INSTRUCTIONS FOR THE TASK – Restate word for word the lines in the listing below, starting at the line containing "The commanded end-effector" and ending at the line containing "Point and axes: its", both included; leave out the rest.

RECORDS PROVIDED –
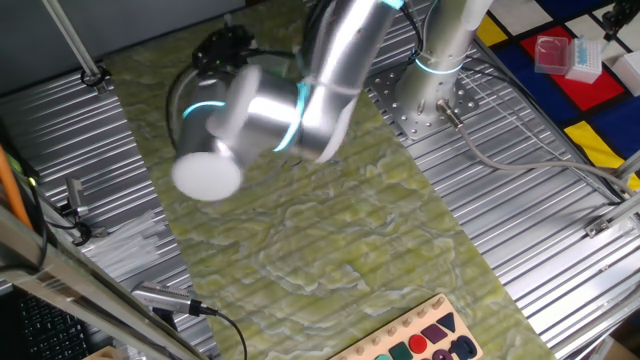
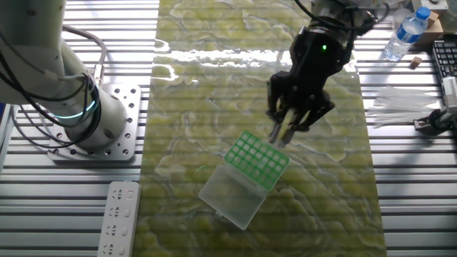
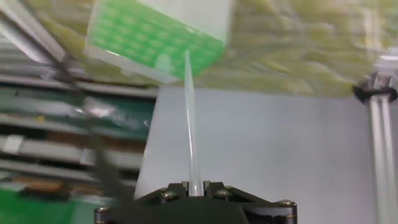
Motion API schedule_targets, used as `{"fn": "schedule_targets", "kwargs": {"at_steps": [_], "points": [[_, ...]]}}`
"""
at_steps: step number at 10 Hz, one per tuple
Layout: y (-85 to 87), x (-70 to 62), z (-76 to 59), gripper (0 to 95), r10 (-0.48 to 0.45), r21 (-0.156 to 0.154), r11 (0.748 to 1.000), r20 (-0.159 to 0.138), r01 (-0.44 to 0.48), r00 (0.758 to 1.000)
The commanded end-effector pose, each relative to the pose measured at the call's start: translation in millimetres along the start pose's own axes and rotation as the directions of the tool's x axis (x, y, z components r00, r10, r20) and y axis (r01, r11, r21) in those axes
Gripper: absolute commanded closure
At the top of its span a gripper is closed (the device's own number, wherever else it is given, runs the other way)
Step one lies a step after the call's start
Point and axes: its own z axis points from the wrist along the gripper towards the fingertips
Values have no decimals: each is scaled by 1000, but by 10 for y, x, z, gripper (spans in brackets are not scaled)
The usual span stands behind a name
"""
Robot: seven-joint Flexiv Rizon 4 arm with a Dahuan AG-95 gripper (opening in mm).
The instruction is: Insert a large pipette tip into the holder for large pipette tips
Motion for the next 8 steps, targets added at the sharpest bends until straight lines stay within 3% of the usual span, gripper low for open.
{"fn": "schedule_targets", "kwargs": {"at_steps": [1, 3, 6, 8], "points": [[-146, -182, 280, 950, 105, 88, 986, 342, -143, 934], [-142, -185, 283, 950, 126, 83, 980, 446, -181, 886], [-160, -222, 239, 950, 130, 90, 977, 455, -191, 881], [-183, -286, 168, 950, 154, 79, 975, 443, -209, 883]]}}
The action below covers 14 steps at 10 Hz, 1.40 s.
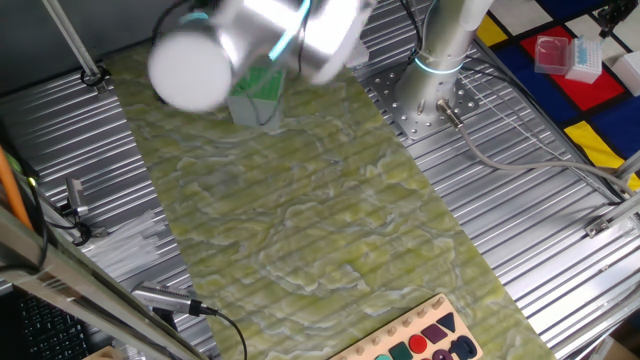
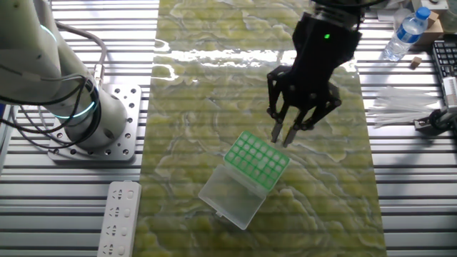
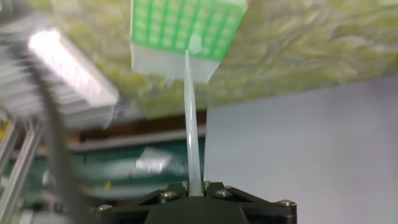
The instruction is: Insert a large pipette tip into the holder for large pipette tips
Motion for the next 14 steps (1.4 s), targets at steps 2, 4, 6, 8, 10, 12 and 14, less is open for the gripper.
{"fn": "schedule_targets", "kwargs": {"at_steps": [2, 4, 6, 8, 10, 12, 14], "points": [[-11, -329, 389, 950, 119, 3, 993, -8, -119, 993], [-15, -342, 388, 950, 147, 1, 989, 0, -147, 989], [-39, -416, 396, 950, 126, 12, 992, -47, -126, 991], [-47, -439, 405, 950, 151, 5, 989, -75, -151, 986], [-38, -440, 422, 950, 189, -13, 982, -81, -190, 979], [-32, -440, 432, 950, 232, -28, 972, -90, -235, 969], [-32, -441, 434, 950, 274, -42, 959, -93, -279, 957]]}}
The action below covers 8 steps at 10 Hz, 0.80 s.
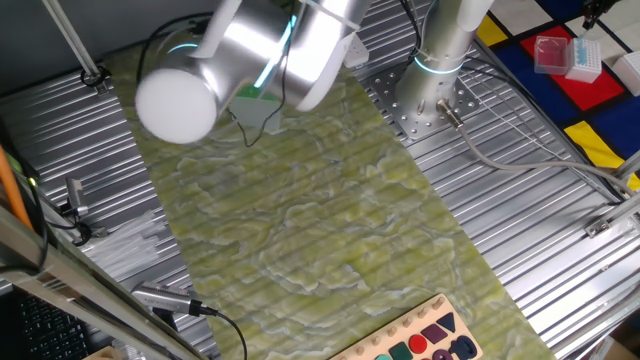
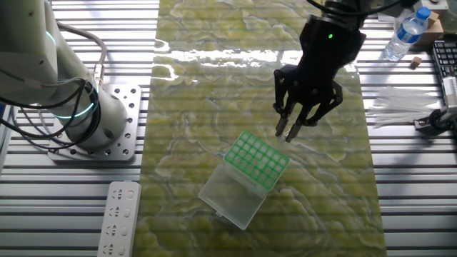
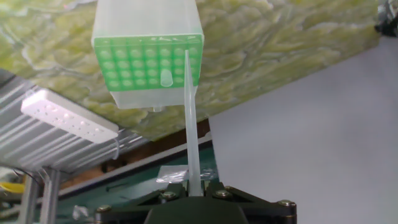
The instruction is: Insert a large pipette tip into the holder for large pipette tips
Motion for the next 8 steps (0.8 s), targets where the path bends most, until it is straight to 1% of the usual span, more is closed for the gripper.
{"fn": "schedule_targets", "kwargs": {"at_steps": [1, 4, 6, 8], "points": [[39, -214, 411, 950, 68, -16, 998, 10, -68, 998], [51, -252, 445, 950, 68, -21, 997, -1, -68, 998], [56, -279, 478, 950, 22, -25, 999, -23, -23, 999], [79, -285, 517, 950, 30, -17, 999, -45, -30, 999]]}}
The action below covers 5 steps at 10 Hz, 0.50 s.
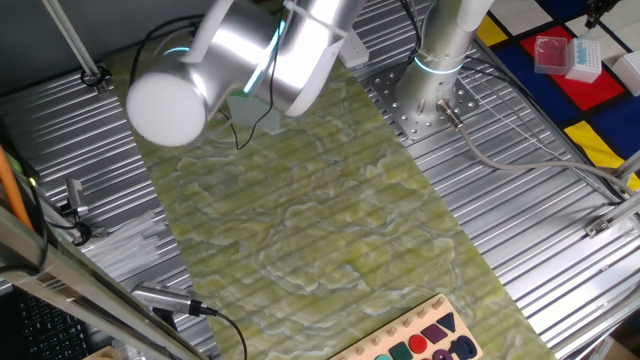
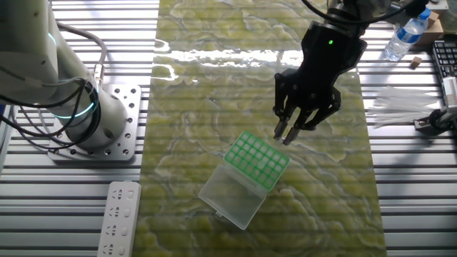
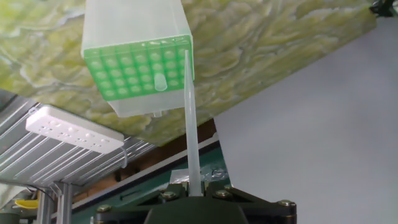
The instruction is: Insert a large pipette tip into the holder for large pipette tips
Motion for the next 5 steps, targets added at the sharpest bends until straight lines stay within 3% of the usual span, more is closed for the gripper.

WRITTEN ANSWER –
The commanded end-effector pose, each relative to the pose measured at the call's start: translation in millimetres along the start pose's own axes and rotation as the directions of the tool's x axis (x, y, z components r00, r10, r20) and y axis (r01, r11, r21) in those axes
Gripper: absolute commanded closure
At the top of its span a gripper is closed (the device's own number, wherever else it is given, runs the other way)
Step one lies a step after the call's start
Point and axes: its own z axis points from the wrist along the gripper towards the fingertips

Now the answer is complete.